- Activity:
Nothing should be output except the lines from the top of the material below through the line that contains "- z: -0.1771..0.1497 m", each exactly as written.
── Data supplied ──
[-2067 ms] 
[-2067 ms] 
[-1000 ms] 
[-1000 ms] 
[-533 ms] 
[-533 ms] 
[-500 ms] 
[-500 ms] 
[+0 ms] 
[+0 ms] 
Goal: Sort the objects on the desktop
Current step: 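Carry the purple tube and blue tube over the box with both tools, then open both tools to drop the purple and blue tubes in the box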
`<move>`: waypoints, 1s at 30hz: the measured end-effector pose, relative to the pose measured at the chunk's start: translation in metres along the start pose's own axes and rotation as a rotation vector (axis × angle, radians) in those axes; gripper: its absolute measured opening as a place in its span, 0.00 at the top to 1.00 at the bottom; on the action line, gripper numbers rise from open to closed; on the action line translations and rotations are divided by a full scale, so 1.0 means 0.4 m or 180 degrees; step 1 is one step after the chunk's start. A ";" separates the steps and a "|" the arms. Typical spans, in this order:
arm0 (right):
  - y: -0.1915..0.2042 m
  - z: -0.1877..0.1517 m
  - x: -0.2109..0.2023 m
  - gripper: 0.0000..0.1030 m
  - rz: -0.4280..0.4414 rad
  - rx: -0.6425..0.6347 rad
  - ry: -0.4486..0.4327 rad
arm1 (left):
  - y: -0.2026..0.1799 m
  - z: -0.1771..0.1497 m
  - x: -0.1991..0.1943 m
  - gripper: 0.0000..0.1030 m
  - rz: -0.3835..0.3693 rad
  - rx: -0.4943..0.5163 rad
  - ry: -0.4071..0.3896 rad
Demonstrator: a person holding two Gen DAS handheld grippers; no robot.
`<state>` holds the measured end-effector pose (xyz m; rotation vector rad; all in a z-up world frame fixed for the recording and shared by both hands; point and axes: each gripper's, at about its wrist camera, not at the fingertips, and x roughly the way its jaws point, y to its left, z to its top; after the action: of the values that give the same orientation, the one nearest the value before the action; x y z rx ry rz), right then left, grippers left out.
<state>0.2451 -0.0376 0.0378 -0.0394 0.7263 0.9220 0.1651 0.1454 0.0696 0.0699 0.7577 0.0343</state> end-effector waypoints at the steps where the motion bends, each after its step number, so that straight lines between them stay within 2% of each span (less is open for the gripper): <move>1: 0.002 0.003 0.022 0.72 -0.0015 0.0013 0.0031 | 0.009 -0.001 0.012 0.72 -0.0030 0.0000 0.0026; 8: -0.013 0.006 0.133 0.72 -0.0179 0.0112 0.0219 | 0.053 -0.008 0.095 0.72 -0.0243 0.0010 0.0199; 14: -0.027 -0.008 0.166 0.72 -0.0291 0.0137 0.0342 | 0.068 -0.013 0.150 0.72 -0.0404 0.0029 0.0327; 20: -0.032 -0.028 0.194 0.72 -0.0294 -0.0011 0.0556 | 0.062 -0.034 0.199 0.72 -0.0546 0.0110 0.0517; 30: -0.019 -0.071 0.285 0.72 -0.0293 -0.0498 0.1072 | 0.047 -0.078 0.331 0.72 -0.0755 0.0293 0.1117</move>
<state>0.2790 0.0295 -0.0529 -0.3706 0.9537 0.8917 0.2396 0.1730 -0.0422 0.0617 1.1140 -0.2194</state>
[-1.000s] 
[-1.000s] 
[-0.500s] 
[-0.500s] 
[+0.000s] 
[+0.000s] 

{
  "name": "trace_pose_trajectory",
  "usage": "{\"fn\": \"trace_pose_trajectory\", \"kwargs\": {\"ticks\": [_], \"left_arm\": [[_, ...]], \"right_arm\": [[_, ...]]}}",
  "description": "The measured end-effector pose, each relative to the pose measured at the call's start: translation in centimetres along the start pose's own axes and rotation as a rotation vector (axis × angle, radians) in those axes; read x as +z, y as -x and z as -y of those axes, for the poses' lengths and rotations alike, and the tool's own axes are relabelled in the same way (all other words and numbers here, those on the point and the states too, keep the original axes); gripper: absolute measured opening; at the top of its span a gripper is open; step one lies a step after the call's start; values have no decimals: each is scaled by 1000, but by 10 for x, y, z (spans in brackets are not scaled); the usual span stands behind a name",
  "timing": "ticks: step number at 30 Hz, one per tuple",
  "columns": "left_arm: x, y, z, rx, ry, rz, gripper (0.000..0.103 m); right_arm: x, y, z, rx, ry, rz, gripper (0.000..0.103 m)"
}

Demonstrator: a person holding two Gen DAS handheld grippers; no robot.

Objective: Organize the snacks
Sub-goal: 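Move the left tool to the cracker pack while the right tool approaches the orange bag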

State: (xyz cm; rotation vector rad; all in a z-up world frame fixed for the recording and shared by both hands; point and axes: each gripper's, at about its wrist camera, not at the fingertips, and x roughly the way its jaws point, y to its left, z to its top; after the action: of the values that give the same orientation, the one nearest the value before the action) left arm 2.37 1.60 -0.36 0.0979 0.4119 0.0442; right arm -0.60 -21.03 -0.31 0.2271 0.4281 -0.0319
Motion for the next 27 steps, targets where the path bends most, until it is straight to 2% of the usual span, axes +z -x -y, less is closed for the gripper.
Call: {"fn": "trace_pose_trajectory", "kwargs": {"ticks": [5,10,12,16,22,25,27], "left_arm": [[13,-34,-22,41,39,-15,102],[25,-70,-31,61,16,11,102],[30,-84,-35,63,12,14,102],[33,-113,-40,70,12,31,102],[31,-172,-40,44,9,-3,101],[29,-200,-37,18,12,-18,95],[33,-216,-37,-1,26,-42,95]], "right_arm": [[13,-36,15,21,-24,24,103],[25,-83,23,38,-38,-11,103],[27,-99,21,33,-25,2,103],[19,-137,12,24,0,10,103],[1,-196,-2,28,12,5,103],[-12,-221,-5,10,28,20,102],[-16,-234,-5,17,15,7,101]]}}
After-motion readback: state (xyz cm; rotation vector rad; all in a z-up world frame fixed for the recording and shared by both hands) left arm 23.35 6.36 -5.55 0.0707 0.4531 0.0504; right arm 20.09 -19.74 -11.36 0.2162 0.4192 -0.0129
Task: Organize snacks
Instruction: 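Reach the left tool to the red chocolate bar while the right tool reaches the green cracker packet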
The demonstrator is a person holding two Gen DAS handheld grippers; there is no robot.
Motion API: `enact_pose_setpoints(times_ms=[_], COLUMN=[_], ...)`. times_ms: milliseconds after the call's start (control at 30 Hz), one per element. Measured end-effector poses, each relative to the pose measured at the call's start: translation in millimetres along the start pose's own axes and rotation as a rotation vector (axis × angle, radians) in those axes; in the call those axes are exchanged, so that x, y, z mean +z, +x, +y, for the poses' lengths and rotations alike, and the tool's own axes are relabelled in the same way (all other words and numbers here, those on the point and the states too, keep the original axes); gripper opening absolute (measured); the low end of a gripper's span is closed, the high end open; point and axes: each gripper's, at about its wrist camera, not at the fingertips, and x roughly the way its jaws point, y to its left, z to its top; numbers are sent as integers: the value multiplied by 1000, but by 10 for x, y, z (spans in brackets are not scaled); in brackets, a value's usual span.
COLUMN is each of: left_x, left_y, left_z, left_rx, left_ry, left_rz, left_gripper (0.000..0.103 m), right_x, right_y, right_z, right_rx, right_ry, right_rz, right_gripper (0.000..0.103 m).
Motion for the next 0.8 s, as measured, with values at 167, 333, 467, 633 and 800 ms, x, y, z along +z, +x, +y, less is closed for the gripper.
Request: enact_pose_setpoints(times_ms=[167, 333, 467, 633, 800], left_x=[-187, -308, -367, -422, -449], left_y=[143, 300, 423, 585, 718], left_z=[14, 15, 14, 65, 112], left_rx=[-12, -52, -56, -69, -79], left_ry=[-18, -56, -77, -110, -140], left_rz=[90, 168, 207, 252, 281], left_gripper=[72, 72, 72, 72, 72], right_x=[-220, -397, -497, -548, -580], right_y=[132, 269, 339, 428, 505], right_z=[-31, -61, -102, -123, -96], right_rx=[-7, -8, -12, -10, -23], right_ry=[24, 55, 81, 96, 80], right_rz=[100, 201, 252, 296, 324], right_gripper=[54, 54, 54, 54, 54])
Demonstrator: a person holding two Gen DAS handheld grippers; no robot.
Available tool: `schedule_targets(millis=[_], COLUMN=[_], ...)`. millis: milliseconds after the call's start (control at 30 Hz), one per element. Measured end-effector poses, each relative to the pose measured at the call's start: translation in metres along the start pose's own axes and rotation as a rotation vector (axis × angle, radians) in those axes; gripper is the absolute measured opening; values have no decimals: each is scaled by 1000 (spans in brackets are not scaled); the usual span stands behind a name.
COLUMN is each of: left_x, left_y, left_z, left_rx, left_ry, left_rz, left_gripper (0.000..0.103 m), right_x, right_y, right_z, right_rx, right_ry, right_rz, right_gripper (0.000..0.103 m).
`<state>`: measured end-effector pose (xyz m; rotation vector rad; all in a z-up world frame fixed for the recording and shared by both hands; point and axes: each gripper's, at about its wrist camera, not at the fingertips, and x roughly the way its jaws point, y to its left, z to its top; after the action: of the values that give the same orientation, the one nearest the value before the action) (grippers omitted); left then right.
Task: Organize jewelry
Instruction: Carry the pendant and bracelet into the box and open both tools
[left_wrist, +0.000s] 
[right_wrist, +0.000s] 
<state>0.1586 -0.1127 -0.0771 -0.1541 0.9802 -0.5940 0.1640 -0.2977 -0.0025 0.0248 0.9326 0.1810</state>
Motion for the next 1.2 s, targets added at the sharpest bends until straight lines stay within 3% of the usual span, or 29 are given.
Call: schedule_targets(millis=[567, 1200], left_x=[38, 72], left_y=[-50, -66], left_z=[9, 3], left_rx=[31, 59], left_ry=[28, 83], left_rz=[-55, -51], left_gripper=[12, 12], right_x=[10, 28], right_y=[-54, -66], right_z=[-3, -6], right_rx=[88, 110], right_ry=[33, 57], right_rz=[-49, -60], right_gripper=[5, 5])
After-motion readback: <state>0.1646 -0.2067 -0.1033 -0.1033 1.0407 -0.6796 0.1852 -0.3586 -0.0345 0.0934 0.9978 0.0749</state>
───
- The answer:
[-2067 ms] 
[-2067 ms] 
[-1000 ms] 
[-1000 ms] 
[-533 ms] 
[-533 ms] 
[-500 ms] 
[-500 ms] 
[+0 ms] 
[+0 ms] 
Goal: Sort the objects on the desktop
Current step: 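Carry the purple tube and blue tube over the box with both tools, then open both tools to drop the purple and blue tubes in the box
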`<move>`: waypoints, 1s at 30hz: the measured end-effector pose, relative to the pose measured at the chunk's start: translation in metres along the start pose's own axes and rotation as a rotation vector (axis × angle, radians) in those axes; gripper: its absolute measured opening as a place in its span, 0.00 at the top to 1.00 at the bottom; on the action line, gripper numbers rise from open to closed; on the action line translations and rotations are divided by a full scale, so 1.0 means 0.4 m or 180 degrees; step 1 is one step after the chunk's start. A ";" separates the steps and a "|" the arms. Typical spans, in this order:
arm0 (right):
  - y: -0.1915..0.2042 m
  - z: -0.1877..0.1517 m
  - x: -0.2109..0.2023 m
  - gripper: 0.0000..0.1030 m
  - rz: -0.4280..0.4414 rad
  - rx: -0.6425..0.6347 rad
  - ry: -0.4486..0.4327 rad
arm1 (left):
  - y: -0.2026..0.1799 m
  - z: -0.1771..0.1497 m

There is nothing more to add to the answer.